▶ **Problem to work on**
Only the pictures are to be left out; set down the rest of the records exactly.

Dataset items
================

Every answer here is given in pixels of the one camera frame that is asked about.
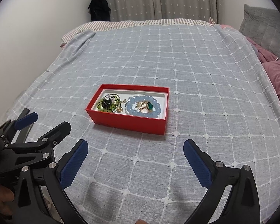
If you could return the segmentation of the person's left hand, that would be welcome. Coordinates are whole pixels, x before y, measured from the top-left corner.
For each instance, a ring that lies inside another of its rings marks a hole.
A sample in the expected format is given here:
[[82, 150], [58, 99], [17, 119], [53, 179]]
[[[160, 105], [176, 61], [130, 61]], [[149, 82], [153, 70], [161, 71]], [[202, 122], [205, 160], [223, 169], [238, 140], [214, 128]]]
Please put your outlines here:
[[14, 200], [14, 193], [8, 189], [0, 185], [0, 213], [3, 215], [12, 215], [13, 211], [9, 206], [9, 202]]

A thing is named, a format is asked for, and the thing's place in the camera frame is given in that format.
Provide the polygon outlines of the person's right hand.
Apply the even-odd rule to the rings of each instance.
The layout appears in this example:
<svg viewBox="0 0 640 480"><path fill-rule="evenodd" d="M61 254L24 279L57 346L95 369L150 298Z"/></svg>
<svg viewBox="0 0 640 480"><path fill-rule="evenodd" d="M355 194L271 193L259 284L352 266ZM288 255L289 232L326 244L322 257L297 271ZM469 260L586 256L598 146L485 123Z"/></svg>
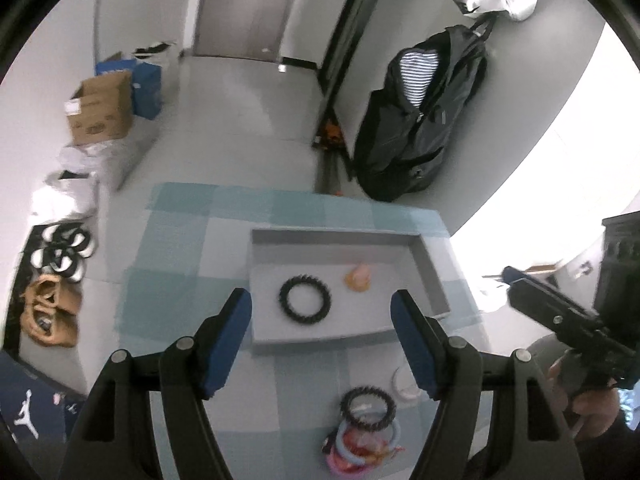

================

▶ **Task response**
Every answer here is given in pixels of the one camera frame that is asked about.
If you could return the segmentation of the person's left hand, that would be welcome. Coordinates are whole pixels, x before y, measured from the top-left corner.
For each instance, a ring that lies inside another of its rings marks a hole.
A sample in the expected format is given here:
[[82, 150], [58, 99], [17, 119], [53, 179]]
[[[160, 105], [176, 61], [130, 61]], [[149, 82], [153, 70], [161, 71]], [[202, 122], [205, 160], [223, 169], [238, 140], [214, 128]]]
Please put your outlines here:
[[14, 200], [14, 193], [8, 189], [0, 185], [0, 213], [3, 215], [12, 215], [13, 211], [9, 206], [9, 202]]

A thing is named, a format is asked for, and the thing's place in the camera frame is given in that format.
Provide the polygon outlines of the person's right hand.
Apply the even-odd rule to the rings of each instance.
The layout appears in this example:
<svg viewBox="0 0 640 480"><path fill-rule="evenodd" d="M61 254L24 279L57 346L95 369L150 298Z"/></svg>
<svg viewBox="0 0 640 480"><path fill-rule="evenodd" d="M355 194L271 193L259 284L352 266ZM288 255L289 232L326 244L322 257L297 271ZM469 260L586 256L598 146L485 123Z"/></svg>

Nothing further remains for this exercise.